Assignment
Looking through the entries, count each line where the string "numbers" occurs, and write only the total.

[Extracted records]
● ● ● ● ● ● ●
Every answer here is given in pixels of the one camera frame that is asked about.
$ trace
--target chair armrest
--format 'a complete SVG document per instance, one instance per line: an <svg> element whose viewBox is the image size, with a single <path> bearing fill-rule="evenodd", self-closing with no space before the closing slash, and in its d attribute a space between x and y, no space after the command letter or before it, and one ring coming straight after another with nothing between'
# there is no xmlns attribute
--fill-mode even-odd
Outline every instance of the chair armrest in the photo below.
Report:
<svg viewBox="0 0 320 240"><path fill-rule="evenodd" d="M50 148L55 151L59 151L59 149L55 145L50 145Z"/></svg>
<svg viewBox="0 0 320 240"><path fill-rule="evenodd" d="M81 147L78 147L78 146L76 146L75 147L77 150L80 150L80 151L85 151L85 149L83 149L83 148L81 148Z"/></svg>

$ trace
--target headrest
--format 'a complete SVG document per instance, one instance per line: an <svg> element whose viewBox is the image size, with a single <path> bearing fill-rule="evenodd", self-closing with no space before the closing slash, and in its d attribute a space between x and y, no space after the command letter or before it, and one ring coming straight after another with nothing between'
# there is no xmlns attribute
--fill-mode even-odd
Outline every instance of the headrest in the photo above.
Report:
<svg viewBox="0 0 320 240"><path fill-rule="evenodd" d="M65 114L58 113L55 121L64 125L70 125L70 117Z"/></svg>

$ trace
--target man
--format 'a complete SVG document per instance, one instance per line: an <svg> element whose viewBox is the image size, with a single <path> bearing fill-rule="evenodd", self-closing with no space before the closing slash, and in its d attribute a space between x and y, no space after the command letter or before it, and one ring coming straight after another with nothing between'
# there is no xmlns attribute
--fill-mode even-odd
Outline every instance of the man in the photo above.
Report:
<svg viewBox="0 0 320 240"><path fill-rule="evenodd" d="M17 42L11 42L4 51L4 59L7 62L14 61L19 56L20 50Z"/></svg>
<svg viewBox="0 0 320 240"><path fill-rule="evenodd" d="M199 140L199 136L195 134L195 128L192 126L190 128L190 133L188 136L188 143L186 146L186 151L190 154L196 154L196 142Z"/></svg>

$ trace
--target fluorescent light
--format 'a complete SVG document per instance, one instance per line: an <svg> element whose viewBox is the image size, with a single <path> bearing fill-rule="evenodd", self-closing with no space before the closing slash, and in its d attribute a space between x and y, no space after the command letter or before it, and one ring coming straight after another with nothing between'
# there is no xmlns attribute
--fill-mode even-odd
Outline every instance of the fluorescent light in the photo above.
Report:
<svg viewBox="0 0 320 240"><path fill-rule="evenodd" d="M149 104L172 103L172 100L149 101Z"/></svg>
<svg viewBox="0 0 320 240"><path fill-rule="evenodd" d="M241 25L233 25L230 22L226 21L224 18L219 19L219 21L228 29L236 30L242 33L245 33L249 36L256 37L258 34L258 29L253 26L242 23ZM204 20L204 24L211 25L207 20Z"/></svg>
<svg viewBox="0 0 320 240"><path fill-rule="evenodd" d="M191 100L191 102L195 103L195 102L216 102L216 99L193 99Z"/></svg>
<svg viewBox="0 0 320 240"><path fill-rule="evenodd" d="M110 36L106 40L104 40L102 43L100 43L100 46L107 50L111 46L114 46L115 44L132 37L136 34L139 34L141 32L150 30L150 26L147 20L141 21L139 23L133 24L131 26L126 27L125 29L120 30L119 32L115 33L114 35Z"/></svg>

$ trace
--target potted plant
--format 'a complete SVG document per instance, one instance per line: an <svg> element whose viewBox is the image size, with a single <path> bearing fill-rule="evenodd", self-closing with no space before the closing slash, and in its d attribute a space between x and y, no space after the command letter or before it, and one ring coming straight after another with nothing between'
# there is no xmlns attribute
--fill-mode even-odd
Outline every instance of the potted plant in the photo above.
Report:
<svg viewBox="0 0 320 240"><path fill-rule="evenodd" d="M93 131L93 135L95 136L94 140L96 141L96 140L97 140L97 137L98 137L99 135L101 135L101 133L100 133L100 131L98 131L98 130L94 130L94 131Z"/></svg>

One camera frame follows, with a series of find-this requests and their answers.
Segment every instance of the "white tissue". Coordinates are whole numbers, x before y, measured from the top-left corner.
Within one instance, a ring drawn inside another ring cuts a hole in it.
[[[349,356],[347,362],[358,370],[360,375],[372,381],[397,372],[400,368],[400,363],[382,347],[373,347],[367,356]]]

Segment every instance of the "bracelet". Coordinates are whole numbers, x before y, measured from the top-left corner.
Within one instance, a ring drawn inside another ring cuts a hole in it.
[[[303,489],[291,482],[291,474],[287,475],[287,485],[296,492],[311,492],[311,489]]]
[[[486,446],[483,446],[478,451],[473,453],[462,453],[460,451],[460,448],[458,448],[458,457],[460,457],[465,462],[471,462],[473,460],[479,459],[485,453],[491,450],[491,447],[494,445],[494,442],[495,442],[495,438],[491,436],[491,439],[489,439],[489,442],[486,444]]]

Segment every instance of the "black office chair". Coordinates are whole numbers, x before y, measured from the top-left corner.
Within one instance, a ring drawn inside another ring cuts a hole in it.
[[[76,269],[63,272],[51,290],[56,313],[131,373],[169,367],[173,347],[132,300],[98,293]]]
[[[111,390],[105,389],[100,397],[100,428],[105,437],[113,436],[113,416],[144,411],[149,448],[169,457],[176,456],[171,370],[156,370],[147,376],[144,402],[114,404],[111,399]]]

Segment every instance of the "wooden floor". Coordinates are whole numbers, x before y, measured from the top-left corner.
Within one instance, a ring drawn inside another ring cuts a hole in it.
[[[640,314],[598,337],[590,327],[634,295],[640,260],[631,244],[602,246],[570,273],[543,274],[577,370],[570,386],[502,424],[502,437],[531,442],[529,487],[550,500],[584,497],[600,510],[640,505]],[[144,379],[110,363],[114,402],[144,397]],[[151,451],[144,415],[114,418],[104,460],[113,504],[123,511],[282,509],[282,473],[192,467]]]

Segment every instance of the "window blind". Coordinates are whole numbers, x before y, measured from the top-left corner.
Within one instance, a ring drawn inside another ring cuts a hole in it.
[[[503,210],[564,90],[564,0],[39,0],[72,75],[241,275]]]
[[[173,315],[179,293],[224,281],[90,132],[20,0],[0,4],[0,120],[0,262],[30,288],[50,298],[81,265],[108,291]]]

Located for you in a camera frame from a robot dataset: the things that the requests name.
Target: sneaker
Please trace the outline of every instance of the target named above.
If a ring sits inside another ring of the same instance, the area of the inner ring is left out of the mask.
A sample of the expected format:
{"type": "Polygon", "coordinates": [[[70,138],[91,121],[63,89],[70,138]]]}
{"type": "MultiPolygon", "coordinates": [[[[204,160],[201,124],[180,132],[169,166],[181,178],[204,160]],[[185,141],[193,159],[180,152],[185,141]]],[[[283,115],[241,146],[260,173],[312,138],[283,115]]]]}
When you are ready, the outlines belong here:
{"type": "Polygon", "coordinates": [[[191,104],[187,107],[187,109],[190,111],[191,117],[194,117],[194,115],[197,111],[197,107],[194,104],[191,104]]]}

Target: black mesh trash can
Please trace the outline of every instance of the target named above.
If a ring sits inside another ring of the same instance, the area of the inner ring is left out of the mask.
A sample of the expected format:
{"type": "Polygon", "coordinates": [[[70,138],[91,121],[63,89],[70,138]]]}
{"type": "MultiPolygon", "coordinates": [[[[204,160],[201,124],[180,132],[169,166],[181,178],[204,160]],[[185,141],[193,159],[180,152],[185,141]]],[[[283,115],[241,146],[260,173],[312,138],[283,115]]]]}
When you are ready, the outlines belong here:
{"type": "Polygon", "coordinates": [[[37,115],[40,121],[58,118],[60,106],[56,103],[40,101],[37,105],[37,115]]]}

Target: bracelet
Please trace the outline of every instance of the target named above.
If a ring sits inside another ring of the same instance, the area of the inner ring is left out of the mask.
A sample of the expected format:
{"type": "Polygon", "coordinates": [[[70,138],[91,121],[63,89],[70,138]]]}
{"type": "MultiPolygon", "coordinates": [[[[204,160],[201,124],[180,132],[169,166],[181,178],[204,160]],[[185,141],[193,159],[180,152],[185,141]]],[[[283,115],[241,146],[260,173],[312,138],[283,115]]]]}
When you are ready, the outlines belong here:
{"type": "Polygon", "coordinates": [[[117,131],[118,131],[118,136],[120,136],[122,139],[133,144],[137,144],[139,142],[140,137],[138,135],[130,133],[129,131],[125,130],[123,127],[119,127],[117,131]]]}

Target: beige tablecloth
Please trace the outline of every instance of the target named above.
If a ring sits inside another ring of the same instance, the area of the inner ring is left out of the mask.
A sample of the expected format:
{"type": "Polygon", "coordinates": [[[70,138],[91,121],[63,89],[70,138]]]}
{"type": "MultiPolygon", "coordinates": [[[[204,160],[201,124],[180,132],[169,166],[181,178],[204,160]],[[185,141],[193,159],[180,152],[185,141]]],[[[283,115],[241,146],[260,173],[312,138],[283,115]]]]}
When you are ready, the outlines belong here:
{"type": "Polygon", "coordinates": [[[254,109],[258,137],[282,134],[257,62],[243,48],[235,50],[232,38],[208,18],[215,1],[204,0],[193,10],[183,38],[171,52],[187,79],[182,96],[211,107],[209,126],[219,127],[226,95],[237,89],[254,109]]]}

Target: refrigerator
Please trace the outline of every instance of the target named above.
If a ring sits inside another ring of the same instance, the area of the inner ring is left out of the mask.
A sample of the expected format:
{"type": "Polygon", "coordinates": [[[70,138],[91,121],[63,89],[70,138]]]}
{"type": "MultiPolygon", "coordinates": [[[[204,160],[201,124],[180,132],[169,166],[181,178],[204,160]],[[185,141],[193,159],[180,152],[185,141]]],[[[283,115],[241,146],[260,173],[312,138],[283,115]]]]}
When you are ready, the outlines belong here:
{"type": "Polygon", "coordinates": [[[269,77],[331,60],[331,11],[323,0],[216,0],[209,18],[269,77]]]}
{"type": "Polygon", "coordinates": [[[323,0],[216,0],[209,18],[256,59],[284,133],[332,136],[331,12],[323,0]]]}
● ● ● ● ● ● ●
Expected answer
5